== STUDY MATERIAL

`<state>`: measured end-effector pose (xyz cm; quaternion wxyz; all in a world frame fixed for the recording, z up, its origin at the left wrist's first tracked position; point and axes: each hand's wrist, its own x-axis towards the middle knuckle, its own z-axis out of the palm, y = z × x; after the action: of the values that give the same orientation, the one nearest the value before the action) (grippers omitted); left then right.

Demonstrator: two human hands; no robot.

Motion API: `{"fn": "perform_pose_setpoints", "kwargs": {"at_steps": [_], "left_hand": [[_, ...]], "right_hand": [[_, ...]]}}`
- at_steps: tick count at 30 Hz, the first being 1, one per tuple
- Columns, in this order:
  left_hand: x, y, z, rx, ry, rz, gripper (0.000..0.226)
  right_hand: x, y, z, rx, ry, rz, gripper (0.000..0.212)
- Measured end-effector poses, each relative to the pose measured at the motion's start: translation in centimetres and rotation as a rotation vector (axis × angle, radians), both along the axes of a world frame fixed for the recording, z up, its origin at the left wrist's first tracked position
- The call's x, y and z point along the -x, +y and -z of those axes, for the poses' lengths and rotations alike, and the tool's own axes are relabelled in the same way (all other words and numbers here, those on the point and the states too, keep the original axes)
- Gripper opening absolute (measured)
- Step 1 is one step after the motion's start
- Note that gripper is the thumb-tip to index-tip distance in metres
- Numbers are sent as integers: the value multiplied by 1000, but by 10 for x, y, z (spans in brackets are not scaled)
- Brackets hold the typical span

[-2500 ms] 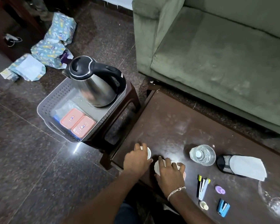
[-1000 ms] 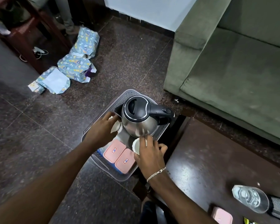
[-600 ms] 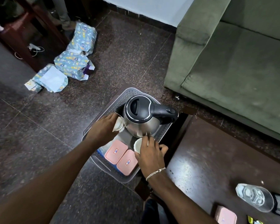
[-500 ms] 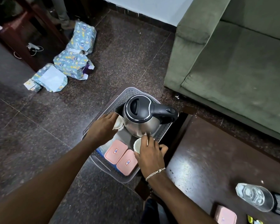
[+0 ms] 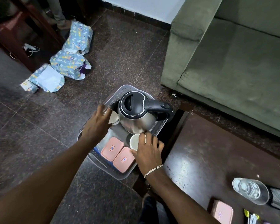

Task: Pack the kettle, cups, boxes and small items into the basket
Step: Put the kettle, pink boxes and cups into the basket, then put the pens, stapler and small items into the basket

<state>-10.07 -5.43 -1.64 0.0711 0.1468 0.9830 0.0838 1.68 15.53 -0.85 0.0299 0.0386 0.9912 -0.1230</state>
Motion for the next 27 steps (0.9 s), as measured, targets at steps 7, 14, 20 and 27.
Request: {"fn": "perform_pose_setpoints", "kwargs": {"at_steps": [7,14,20,27], "left_hand": [[-34,23,-24,-206,89,-169,59],[-102,81,-47,-282,20,29,32],[-150,169,-41,-295,-85,255,42],[-209,283,-11,-224,-284,487,51]], "right_hand": [[-12,27,-18,58,53,-27,68],[-46,91,-35,103,121,-32,51],[-102,174,-30,96,84,-28,50],[-183,268,1,57,26,22,52]]}}
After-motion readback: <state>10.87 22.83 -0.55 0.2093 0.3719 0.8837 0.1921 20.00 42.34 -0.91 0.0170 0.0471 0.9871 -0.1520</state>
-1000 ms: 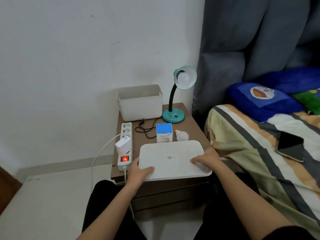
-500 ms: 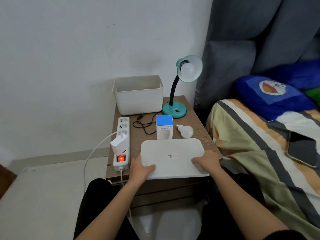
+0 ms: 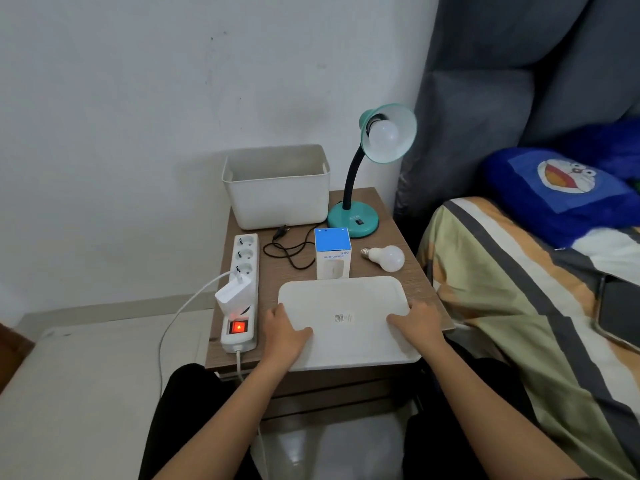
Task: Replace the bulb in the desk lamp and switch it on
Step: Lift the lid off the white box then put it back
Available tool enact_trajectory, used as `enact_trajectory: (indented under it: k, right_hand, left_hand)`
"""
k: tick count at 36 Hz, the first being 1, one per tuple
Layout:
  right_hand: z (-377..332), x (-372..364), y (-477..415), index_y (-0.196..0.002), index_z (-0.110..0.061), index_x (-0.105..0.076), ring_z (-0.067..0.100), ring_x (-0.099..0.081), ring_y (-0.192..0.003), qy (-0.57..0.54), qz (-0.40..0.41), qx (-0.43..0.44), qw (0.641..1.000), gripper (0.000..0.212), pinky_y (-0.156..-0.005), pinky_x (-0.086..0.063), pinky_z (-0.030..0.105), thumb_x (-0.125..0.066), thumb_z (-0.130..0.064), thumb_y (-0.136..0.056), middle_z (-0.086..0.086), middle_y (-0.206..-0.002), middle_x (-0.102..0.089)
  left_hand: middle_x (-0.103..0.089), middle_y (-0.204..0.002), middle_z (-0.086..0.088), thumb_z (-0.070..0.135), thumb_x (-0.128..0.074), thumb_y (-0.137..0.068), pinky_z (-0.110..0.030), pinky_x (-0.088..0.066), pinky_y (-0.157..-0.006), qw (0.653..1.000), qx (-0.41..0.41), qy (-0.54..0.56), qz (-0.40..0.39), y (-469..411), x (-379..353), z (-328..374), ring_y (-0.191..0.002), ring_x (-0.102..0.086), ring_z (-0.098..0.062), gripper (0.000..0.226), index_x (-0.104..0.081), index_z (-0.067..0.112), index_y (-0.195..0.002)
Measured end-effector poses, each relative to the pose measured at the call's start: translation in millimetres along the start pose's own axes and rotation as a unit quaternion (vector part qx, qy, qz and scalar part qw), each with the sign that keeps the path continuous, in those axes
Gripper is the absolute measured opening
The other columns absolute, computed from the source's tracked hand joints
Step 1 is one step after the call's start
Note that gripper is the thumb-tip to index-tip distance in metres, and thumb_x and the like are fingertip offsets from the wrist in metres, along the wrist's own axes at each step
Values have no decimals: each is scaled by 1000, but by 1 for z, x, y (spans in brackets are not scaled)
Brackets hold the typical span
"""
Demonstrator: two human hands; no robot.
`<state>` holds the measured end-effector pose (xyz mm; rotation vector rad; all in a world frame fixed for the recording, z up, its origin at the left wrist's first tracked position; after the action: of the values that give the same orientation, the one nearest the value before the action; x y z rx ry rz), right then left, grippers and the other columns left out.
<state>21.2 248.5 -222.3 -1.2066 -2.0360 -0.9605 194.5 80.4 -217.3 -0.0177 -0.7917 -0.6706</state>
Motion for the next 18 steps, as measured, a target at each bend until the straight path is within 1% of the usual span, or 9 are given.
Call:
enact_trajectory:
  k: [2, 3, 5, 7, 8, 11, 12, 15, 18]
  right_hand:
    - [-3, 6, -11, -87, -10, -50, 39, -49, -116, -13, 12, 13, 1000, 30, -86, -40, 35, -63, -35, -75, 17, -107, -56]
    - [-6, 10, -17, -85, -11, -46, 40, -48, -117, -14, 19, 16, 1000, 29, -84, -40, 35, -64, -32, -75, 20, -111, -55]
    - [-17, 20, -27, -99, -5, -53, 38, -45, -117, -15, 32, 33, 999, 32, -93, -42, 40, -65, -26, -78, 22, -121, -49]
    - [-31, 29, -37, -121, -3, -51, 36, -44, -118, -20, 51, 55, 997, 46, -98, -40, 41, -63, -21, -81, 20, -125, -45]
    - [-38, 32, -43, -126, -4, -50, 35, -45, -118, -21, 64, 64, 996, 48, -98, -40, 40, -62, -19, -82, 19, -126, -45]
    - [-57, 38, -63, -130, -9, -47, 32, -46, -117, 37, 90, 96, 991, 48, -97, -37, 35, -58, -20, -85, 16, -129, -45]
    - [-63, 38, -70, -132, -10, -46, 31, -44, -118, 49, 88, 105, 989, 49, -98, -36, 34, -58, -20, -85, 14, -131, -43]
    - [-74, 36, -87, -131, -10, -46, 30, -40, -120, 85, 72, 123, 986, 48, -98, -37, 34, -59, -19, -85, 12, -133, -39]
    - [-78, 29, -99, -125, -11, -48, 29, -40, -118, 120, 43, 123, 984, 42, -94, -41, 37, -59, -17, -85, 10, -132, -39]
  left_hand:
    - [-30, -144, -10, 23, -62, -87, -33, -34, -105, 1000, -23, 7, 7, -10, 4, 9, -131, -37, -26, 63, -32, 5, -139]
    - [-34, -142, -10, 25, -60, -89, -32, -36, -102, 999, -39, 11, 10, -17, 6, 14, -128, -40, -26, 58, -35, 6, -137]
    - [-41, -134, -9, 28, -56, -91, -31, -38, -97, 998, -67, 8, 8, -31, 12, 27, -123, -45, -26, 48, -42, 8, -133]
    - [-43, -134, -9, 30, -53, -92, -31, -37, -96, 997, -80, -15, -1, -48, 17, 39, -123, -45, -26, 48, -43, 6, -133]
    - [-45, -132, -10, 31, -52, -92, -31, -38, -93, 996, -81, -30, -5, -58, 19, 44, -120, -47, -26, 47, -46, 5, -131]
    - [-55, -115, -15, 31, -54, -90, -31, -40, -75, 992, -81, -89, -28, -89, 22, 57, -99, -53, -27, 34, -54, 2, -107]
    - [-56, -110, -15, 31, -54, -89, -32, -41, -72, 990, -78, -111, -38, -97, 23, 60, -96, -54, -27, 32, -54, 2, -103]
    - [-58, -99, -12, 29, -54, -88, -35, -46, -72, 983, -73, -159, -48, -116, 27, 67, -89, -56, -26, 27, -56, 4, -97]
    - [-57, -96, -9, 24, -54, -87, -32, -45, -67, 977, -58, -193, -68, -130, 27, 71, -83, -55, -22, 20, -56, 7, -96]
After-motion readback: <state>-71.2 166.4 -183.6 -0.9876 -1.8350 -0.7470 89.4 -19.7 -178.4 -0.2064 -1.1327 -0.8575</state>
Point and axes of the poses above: each hand's wrist, its own y-axis away from the middle knuckle, its own x-axis out of the back of the hand, z = x × y, the point moved 2 cm from there along -y, towards the middle knuckle
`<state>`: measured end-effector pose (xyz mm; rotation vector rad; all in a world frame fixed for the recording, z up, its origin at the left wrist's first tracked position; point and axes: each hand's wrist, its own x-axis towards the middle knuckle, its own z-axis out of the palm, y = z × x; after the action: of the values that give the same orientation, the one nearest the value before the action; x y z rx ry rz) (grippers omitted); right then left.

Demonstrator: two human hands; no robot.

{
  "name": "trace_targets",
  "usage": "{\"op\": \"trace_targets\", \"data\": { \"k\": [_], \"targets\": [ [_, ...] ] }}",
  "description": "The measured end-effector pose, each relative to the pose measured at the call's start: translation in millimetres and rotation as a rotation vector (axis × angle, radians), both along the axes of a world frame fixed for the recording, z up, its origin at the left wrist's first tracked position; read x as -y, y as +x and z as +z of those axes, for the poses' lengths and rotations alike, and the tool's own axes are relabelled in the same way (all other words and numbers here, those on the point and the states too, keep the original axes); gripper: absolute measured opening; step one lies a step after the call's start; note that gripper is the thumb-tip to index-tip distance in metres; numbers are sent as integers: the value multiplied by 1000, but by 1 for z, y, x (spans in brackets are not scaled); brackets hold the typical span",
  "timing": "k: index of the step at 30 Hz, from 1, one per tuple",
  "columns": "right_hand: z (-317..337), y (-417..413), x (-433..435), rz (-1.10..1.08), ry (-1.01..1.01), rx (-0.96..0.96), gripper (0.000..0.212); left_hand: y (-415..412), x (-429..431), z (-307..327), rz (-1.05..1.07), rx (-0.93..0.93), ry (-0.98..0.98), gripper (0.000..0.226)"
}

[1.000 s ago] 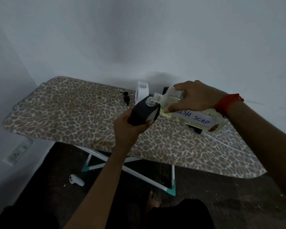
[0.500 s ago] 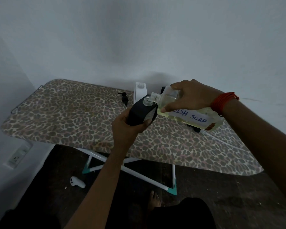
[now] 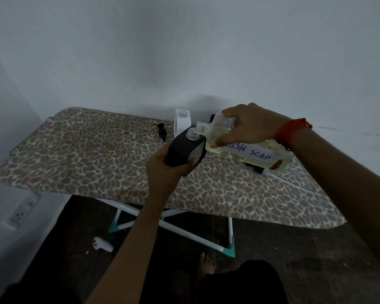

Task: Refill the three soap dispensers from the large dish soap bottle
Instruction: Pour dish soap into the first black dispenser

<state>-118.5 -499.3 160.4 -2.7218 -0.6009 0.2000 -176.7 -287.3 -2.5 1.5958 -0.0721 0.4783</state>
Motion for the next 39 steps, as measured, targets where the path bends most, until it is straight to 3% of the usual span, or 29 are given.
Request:
{"op": "trace_targets", "data": {
  "k": [2,5,8,12,13,17,20,22,33,39],
  "targets": [
    [-1,0,1,-1,4,12,67,0,0,0,-1,-9,-1,41],
    [-4,3,2,2,-13,14,63,0,1,1,-6,-17,-19,41],
    [-2,1,-1,-4,-5,24,82,-1,1,2,-5,-15,-22,42],
    [0,-1,0,40,-25,11,32,-2,1,3,-2,-19,-25,40],
    [0,-1,0,53,-24,11,28,-3,2,4,-3,-20,-28,40],
    [-1,1,-1,34,3,22,47,-3,1,4,-7,-25,-32,43],
    [-3,1,0,24,-6,14,49,-2,1,4,-5,-39,-28,45],
    [-2,0,0,9,-6,20,69,-2,1,4,0,-44,-24,45],
    [1,-4,-2,21,-16,-6,38,-3,2,7,5,-21,-9,50],
    [3,-5,-2,11,-16,-12,45,-1,2,6,7,-17,-24,49]
  ]
}}
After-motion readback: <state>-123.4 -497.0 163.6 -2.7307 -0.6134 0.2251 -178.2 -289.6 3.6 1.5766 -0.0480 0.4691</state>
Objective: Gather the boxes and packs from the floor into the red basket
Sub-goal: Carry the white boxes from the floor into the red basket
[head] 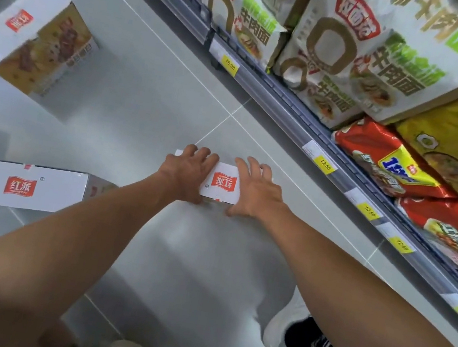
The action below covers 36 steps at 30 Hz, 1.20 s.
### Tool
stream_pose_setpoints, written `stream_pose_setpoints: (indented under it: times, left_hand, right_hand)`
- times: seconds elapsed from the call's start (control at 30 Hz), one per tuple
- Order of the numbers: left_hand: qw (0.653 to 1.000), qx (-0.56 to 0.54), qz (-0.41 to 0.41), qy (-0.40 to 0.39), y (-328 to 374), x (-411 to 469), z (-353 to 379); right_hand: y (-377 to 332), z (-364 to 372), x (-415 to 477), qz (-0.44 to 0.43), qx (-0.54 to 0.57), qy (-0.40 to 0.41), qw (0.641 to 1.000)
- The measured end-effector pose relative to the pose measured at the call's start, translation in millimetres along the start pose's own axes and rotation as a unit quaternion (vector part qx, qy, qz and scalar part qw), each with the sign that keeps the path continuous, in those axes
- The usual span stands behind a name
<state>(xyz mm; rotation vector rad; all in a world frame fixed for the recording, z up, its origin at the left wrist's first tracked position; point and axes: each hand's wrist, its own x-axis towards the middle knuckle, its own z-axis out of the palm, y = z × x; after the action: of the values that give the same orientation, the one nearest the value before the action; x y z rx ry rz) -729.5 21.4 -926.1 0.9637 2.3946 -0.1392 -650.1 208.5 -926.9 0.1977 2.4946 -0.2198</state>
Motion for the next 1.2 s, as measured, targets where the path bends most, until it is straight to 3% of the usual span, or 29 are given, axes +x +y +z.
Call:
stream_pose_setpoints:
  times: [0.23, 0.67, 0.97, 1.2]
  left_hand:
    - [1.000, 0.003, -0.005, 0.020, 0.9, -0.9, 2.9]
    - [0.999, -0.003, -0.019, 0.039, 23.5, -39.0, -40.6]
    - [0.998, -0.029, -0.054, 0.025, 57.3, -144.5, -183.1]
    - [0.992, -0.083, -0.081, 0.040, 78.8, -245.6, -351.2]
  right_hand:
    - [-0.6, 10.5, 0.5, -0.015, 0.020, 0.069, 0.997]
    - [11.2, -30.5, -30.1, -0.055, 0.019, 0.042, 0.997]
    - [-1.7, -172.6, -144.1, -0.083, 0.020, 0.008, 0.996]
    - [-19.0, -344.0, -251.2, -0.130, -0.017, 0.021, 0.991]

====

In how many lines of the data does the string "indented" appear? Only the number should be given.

2